Besides, there is a cost attached to fully connect and digitally empower the country’s population -- the COAI estimates the cost at more than Rs 2-3 lakh crore over the next couple of years.


Moreover, the Average Revenue Per Unit (ARPU) in rural markets like Bihar (Rs 60) and West Bengal (Rs 53), and Orissa (Rs 58) continues to remain much below the national average of Rs 78 (for October-December 2017). Therefore, for most operators, it is commercially less viable an option to spend heavily on an expansion of rural infrastructure.


The traditional high-capex approach adopted in the urban areas is unlikely to bear fruit in the rural segment because the return on investment is spread over an extended period.


A new rural strategy


The telecom sector now needs to look beyond the traditional ways to expand in the mostly untapped rural market. Innovative but cost-effective technology solutions are the need of the hour to have a sustainable business model in the rural markets. Finding a viable business model in the rural market is crucial for the future growth as margins from urban operations are falling because of higher teledensity and stiff competition.
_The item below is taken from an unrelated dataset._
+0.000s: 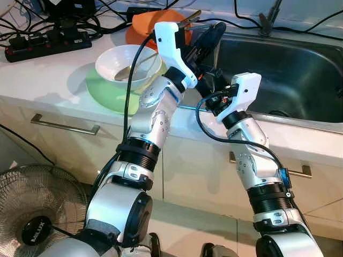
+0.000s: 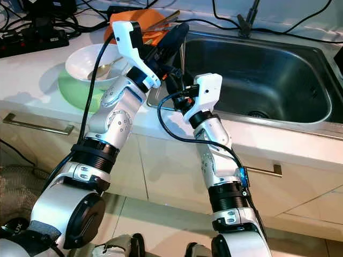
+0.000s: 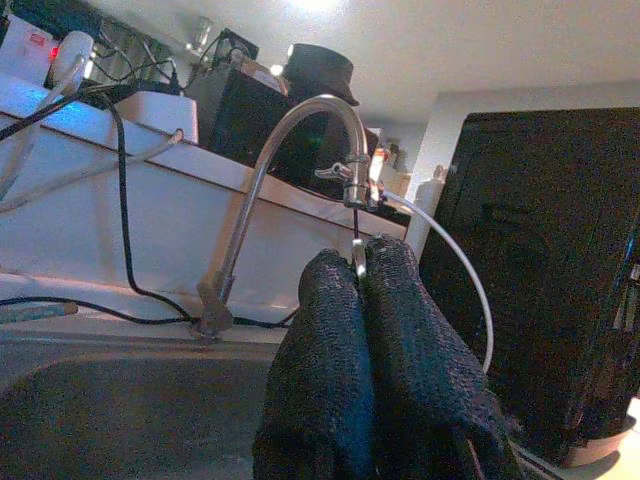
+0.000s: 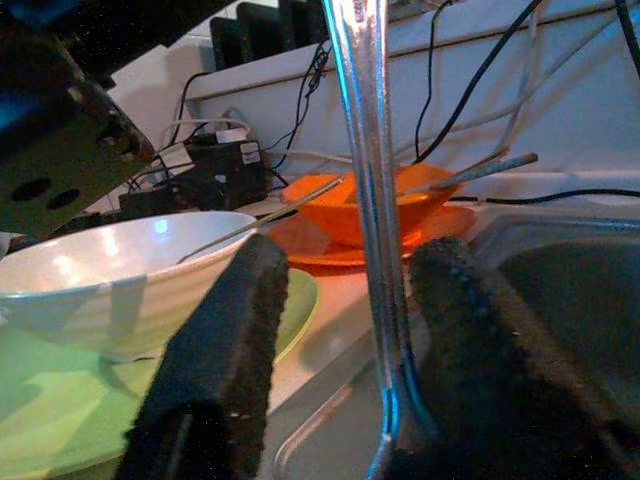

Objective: Kitchen organization

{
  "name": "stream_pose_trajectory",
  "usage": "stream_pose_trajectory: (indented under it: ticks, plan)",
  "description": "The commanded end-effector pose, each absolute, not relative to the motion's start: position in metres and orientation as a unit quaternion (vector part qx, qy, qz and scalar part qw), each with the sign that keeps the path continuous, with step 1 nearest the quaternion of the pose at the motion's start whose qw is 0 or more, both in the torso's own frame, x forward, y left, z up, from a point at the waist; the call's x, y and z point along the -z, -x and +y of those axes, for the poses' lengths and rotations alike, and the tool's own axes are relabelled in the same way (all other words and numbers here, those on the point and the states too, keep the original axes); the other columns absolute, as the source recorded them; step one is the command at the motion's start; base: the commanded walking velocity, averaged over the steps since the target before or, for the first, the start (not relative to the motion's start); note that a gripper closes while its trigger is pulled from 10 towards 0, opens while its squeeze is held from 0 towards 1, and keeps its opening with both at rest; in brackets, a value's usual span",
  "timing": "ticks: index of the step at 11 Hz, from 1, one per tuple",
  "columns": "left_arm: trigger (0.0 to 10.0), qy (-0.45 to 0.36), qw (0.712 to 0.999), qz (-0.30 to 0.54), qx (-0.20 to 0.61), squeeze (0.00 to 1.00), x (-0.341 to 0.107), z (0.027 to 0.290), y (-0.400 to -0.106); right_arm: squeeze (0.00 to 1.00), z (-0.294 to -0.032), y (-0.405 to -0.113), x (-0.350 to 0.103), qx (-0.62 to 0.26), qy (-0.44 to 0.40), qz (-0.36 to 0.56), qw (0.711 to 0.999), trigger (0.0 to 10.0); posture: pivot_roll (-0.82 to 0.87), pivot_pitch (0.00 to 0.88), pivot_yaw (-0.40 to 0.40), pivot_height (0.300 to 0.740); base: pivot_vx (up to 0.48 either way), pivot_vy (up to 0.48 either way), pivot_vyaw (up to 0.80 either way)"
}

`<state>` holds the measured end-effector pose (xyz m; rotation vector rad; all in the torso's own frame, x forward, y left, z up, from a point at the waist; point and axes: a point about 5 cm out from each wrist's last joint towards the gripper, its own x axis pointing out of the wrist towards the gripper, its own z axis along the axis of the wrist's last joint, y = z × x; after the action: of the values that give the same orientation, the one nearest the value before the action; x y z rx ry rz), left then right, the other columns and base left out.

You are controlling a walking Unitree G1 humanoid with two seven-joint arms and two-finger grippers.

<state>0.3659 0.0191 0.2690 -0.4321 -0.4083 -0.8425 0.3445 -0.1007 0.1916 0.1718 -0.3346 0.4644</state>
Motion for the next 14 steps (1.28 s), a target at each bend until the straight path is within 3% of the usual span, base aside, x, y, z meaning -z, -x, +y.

The new Mobile Virtual network operators (VNOs) policy further encourages service providers to expand in the country’s hinterland. Once the network is running in the rural areas, the telcos can hand over running the business to MVNOs ensuring additional revenue stream.


The key to success in the rural market continues to be a high volume– low-cost approach. The question though is how to implement this strategy. The industry also has realized that the rural customer is as data hungry as the urban customer (the initial spurt in data consumption in rural areas after the launch of Reliance Jio is a testimony to this), and therefore, they need to provide the latest high-speed 4G network in the rural market as well.


The challenge for the industry, therefore, is to adopt technologies and methods, which help in rural expansion at a minimal cost.


The low-cost approach


The Indian industry needs to explore technologies, like cloud, virtualization and other software-driven strategies to effectively reduce the cost of equipment and infrastructure.


Virtualization is fast becoming a popular method of reducing infrastructure cost for the telecom industry. Virtualization, which means creating virtual hardware platforms and computer networks, helps in reducing the cost of equipment, hardware and saves energy bills.


Servers use a very low physical server capacity. Virtualization increases the capacity utilization of servers by as much as 80-85% in some cases against 10-15%. Virtualization not only makes them more energy efficient but also saves space and reduces the cost of equipment. What is perhaps the biggest selling point of virtualization is that it makes the network more agile and flexible, thus enabling the service providers to quickly respond the competition or changing market dynamics.


The Indian telecom sector is yet to adopt virtualization at a pace that it should have. However, with dynamics in the industry changing and competition getting tougher, virtualization is the way forward for the telecom industry. It will also help in expansion in the rural segment as virtualization ensures faster and cost effective network deployment.


The service providers can also use 2G infrastructure to expand coverage in the rural market. A virtualized 2G network will enable faster deployment while at the same time the service provider will be able to move the subscribers to 4G whenever the market is ready.


Globally, service providers, such as Telefonica and British Telecom, have used this approach to address the requirements of communities in difficult to reach areas. It is time for the Indian telcos to also leverage from this concept to bridge the digital divide.


Rural India has a vast untapped market for the telecom companies, but cash-strapped telcos need to change their approach and use cloud and virtualization based approach to expand in these markets. The objective of the National Telecom Policy 2018 can be met only when the service providers leverage virtualization to bring down the cost of network deployment and management. It is also important for them to taste commercial success by expanding their footprints in the rural market.